Many people in the west and often even in China assume that historical concerns for human rights are strictly a western development and that the explicit rights discourse and formal legal system of the west developed because of western cultural values (such as concerns with autonomy, freedom, individuality, etc).
I believe that this is a self-serving, revisionary rationalization.
The real reason why the west developed explicit and formal framework for human rights is because of its history. China did not develop such a framework because it did not have such a history, and if it had such a history, it would likewise have developed one. The historical trend I am thinking about is the drastically different pasts both major civilizations have had regarding religious, political, social oppression.
Throughout their respective histories, the west has been far more oppressive in regards to religious, political, and social persecution while China has been mostly relatively tolerant.
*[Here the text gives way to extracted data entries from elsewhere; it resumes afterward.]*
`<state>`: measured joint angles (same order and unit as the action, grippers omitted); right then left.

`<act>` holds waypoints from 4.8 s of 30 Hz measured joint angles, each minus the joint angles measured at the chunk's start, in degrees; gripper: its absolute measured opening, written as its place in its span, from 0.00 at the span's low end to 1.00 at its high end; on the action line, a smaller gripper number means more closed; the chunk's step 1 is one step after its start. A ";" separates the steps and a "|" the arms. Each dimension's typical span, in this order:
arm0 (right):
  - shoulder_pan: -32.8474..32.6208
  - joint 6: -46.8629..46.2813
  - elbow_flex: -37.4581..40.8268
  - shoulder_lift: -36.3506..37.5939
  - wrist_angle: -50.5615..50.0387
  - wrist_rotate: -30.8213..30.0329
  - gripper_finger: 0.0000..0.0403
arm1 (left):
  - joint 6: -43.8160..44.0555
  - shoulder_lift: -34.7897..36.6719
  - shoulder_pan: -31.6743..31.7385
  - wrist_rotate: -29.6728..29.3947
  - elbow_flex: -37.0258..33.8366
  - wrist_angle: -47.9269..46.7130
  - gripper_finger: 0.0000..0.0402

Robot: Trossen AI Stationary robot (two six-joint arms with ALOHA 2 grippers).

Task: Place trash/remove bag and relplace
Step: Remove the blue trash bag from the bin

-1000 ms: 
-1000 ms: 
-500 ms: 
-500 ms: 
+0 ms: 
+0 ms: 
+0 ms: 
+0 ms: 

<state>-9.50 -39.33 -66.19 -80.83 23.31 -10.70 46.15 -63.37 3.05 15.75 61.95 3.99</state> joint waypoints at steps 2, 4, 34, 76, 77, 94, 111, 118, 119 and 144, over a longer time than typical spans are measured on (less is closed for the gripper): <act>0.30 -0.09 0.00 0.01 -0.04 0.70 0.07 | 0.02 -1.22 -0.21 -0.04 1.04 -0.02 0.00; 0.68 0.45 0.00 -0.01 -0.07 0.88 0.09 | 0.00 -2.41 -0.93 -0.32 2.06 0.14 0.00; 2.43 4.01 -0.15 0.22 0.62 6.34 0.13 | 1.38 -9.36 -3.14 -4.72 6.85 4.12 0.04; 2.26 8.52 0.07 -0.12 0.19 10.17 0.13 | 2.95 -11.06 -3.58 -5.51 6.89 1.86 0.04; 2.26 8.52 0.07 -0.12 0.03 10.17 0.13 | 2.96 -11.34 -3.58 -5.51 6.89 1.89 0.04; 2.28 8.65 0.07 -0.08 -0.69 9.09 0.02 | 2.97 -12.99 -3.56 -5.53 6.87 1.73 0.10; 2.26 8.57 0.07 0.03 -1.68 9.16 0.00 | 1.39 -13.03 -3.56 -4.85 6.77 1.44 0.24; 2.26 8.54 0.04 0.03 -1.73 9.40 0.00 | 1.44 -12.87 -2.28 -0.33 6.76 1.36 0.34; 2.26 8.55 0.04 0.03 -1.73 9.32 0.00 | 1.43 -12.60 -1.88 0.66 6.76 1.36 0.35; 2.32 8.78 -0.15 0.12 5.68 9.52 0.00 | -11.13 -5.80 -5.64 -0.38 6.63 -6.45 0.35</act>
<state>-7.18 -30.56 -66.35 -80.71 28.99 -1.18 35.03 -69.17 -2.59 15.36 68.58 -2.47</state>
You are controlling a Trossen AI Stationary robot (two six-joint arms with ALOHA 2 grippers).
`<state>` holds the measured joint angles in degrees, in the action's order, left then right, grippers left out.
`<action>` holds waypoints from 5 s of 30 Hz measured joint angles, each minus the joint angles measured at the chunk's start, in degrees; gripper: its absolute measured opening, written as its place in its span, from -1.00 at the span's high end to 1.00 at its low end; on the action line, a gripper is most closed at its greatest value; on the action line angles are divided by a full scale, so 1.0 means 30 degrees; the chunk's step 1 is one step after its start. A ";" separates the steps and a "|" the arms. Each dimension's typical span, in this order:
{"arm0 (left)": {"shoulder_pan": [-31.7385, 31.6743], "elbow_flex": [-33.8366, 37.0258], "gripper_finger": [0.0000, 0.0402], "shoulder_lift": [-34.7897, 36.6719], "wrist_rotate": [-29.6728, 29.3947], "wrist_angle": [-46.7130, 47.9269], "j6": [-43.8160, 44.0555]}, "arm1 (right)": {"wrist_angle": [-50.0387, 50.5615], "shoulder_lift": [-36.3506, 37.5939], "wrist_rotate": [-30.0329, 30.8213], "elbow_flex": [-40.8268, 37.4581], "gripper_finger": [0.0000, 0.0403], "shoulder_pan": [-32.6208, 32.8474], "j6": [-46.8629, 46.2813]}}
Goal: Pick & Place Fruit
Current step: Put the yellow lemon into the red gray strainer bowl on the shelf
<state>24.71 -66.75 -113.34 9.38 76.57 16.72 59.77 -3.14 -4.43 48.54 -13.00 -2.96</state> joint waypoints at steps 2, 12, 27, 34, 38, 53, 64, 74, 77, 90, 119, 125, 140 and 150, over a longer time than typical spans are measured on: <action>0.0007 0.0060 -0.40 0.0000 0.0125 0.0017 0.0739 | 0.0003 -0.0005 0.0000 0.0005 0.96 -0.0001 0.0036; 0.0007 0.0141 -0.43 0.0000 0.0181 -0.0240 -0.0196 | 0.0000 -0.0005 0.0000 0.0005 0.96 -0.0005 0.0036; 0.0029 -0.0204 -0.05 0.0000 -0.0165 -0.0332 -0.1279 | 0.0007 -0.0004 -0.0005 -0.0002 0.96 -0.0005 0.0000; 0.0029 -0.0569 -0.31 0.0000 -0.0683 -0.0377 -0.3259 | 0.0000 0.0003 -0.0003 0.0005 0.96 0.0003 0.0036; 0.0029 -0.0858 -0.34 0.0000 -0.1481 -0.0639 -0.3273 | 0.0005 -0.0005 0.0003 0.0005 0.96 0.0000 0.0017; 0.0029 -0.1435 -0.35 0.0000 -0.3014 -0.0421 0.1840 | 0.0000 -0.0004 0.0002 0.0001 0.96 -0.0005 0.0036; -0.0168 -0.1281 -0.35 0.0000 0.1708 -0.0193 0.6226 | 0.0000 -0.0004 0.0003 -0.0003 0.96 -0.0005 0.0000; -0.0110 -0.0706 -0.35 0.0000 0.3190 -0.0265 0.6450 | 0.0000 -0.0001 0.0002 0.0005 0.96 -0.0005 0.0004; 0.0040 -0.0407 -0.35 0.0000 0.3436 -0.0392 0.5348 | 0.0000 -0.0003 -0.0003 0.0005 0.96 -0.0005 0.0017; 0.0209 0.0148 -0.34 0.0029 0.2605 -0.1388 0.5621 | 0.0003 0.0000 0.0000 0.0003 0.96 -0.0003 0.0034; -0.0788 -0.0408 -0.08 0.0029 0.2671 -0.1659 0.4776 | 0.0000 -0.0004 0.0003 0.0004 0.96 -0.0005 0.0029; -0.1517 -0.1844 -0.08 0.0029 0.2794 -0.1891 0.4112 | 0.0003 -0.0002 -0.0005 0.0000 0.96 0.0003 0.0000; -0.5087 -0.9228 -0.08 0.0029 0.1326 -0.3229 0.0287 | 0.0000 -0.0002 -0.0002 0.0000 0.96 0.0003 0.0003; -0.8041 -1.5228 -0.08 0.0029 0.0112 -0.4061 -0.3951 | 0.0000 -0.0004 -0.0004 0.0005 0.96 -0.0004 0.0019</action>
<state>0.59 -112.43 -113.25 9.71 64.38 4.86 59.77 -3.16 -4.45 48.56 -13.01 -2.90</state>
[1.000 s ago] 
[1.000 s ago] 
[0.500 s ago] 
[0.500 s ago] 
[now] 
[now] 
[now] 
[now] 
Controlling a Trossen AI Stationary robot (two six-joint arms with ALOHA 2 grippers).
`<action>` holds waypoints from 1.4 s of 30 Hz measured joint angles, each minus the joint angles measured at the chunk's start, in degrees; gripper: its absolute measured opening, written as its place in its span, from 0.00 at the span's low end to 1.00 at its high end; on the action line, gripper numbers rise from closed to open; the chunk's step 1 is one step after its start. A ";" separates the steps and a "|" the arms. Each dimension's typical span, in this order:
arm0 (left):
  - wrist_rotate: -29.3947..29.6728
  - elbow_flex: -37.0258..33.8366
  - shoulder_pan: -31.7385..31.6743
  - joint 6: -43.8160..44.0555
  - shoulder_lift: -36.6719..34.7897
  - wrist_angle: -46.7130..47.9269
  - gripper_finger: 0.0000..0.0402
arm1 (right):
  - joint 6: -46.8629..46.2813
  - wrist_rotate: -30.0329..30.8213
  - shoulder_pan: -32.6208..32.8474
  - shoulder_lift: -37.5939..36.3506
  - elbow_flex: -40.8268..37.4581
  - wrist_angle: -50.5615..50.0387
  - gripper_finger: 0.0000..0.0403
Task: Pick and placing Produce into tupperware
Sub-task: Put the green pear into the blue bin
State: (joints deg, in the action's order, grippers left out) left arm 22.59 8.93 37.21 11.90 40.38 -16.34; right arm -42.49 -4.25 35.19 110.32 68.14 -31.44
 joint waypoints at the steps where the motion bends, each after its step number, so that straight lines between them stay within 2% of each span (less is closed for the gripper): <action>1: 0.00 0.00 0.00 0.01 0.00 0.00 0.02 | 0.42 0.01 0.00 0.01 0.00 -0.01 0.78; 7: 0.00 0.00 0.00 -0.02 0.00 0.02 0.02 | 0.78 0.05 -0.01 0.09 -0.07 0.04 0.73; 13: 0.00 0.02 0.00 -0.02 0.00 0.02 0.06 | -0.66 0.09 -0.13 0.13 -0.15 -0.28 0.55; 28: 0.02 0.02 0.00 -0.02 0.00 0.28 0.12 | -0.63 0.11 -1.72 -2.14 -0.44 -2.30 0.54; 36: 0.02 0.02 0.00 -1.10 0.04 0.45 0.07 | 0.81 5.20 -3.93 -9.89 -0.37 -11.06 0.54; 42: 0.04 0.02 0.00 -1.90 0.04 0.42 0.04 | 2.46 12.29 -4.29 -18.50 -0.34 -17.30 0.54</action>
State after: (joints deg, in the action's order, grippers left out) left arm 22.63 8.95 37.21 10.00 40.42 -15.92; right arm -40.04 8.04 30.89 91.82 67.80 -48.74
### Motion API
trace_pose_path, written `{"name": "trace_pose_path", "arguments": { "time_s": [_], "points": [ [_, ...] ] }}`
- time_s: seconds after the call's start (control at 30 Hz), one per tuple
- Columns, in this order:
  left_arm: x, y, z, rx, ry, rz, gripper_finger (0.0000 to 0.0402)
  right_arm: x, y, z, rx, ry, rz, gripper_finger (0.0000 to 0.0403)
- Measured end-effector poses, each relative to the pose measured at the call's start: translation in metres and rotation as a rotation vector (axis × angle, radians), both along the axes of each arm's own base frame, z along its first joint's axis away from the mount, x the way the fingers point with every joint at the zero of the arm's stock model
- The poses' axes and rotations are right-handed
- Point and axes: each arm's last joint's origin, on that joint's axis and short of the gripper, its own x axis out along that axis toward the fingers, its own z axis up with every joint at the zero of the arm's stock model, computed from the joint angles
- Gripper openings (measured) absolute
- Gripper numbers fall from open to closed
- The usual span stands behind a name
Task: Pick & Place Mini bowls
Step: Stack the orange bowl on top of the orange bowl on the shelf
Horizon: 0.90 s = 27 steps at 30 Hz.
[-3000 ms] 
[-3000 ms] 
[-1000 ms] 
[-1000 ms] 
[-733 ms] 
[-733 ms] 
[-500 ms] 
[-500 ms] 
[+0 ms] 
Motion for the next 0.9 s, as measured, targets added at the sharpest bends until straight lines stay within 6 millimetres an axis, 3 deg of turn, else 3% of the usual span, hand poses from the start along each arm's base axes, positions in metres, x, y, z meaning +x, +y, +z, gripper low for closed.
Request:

I think that the explicit and formal framework of human rights developed in the west precisely because one was required to protect people from the systematic abuses of their society, their church and their state while no such explicit and formal system was ever required in China because such kinds and degrees of oppression of the many institutions of religion, politics and social practices rarely existed in China. The motivational impetus was simply lacking in the case of China. If necessity is the mother of invention, the explicit and formal framework of protecting human rights was necessitated by a history of systematic oppression that made such a framework inevitable.
That is not to say that the west has always been intolerant towards these institutions nor is it to say that China has always been tolerant towards them. For example, the west during the last 50 years have been the most religiously, politically and socially tolerant in its history while ironically, China, since having adopted a western political system (Marxism) have been its most oppressive regarding those institutions. But the west’s history has intolerance as the norm, not the exception. It was the systematic and brutal oppression of people’s religious and political beliefs and associated social practices that was a causal force. Conversely, however, religious, political and social tolerance has been the norm in China and it was only interspersed with certain periods staining Chinese history with intolerance. For example, the roughly fifteen years of political terror during the Qin Dynasty and in the modern period of the Cultural Revolution.
For most of western history through the last 2000 or so years, one may be burned alive for practicing a religion not sponsored by the state. Indeed, one may even be killed for having thoughts or beliefs not sanctioned by the official state/church doctrine like Socrates and Thomas More were. Hundreds of thousands of people died in brutal religious campaigns all across Europe throughout the Middle Ages and throughout the Renaissance and even the throughout the “Enlightenment” in religious purgings such as the Spanish Inquisition. Millions died in religious wars and religious Crusades.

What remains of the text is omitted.